Website links can help your SEO

Why worry about the links on your website?

Links are a critical part of your website because they do three things:

  • Let your website visitor find content on your website
  • Help search engines understand how your website content connects to other content
  • Give your website credibility by having other high-quality websites link to your site

Types of links

There are three types of links we’ll talk about:

Internal links

Internal links are relevant links from one page, post, or product on your website to another.

Some good examples of relevant internal links are:

  • Your About page to your Services page
  • One product page to other related products
  • One blog post to other related blog posts, or to the next post in the series

I’ve used the word "relevant" a few times. When possible, internal links should be relevant for the content you are linking to.

Sometimes, product recommendation apps will place “you might also like” links to products at the bottom of your product pages. Which products those links go to may be out of your control. That’s not a big deal.

But for blog posts and other informational links, linking pages or posts that are somewhat related can help search engines make sense of your website (aka good for your SEO!).

Don’t obsess over this, just keep it in mind as you create links!

External links

External links are relevant links from your website content to other websites or online content.

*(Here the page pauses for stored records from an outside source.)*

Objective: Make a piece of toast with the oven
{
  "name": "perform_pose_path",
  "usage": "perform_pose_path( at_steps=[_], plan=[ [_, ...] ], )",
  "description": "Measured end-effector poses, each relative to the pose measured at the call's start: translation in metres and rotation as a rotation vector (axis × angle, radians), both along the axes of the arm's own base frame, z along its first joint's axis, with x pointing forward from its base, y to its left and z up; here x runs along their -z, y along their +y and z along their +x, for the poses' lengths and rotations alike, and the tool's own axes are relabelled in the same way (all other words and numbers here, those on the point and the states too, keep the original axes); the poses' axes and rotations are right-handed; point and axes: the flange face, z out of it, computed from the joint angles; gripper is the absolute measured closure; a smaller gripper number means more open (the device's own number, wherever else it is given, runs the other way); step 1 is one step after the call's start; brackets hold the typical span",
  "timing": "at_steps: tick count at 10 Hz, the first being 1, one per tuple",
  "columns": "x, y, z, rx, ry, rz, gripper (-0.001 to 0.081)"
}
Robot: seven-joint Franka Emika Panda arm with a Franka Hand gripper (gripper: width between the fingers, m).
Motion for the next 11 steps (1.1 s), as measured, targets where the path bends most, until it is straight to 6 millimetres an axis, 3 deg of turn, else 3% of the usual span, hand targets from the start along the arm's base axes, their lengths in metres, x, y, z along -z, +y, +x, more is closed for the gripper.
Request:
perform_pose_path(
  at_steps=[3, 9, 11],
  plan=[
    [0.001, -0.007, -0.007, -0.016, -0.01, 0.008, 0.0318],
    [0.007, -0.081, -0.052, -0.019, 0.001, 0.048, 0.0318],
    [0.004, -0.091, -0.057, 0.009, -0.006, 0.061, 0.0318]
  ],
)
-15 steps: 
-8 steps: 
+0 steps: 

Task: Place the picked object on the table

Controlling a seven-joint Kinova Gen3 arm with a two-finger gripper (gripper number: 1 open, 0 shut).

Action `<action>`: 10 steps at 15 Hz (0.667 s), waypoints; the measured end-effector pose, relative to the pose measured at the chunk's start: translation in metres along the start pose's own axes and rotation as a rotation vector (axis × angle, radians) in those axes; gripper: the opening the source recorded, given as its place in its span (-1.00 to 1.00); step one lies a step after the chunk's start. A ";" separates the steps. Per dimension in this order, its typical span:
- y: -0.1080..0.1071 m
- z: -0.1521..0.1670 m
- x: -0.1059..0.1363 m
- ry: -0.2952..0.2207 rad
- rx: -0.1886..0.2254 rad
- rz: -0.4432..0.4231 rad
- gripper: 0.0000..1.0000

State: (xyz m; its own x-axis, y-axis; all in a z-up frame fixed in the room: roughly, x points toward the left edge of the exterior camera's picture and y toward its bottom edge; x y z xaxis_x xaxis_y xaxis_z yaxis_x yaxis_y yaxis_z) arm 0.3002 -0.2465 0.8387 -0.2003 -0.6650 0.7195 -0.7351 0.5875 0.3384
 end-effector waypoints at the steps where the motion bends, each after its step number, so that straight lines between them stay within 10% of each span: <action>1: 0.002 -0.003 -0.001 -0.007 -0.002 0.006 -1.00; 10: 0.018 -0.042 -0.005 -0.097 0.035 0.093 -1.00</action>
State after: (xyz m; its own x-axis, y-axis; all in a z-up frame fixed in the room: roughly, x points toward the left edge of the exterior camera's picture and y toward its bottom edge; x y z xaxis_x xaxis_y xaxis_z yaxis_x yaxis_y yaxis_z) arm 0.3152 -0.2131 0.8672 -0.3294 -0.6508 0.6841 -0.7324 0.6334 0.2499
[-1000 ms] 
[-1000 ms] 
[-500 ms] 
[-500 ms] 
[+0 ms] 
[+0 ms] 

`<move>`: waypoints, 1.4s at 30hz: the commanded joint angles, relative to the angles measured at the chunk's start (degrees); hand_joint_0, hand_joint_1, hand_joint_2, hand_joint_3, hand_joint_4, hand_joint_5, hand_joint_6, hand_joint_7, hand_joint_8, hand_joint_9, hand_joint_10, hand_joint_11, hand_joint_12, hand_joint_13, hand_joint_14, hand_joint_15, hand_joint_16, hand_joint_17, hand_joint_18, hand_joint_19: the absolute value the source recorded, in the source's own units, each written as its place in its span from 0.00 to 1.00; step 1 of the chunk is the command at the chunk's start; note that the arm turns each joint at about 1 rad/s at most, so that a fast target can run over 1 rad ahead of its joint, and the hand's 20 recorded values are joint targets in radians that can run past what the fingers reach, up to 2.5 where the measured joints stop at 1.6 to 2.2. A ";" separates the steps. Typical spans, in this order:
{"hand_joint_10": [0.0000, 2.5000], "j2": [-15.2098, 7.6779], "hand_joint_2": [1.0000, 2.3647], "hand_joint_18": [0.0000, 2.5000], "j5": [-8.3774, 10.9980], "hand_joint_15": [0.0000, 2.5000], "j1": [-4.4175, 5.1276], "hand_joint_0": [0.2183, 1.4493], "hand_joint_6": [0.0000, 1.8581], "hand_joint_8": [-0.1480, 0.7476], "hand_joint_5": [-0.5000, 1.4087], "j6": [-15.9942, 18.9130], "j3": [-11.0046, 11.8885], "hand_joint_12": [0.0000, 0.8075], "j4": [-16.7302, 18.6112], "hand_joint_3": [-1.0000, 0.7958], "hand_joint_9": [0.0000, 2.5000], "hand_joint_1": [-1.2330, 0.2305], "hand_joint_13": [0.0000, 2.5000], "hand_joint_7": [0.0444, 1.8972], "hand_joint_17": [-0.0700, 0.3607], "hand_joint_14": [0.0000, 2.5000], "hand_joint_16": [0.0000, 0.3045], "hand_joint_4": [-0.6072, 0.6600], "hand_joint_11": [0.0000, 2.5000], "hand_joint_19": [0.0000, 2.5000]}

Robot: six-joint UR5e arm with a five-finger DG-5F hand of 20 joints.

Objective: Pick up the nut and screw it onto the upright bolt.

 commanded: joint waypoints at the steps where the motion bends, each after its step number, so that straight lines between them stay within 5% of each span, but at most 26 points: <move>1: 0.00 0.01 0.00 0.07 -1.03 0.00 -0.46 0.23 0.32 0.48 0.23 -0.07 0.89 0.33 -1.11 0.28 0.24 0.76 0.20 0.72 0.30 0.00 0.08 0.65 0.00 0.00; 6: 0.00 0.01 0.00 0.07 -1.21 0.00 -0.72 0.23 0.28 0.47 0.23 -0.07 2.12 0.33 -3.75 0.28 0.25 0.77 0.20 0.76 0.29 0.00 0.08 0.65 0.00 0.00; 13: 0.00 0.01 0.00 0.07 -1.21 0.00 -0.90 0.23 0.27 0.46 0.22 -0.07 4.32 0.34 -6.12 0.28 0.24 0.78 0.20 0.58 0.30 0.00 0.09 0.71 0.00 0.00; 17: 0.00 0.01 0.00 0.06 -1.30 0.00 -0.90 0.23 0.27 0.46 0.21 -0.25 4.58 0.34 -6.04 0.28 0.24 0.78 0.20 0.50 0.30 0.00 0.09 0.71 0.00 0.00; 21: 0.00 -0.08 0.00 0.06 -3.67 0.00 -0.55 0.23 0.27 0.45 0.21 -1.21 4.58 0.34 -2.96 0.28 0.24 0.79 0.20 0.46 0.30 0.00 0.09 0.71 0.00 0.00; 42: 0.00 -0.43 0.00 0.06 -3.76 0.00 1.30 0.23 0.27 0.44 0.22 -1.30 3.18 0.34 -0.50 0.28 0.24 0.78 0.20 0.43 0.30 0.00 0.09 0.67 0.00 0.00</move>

Some good examples of relevant external links are:

  • Your blog post to a resource you used for the article
  • Your resources page to the websites for the resources you are recommending
  • The website for a service provider in a related niche to yours

I’m going to emphasize the word “relevant” here even more. External links can boost your SEO as well. They do that by helping search engines put your website in context with other content you are linking to.

However, search engines ARE smart enough these days to understand if you link to random sites from your content. And you won’t get points for it.

Just link to other sites when it will help your website visitors to do so, and it may help the search engines too.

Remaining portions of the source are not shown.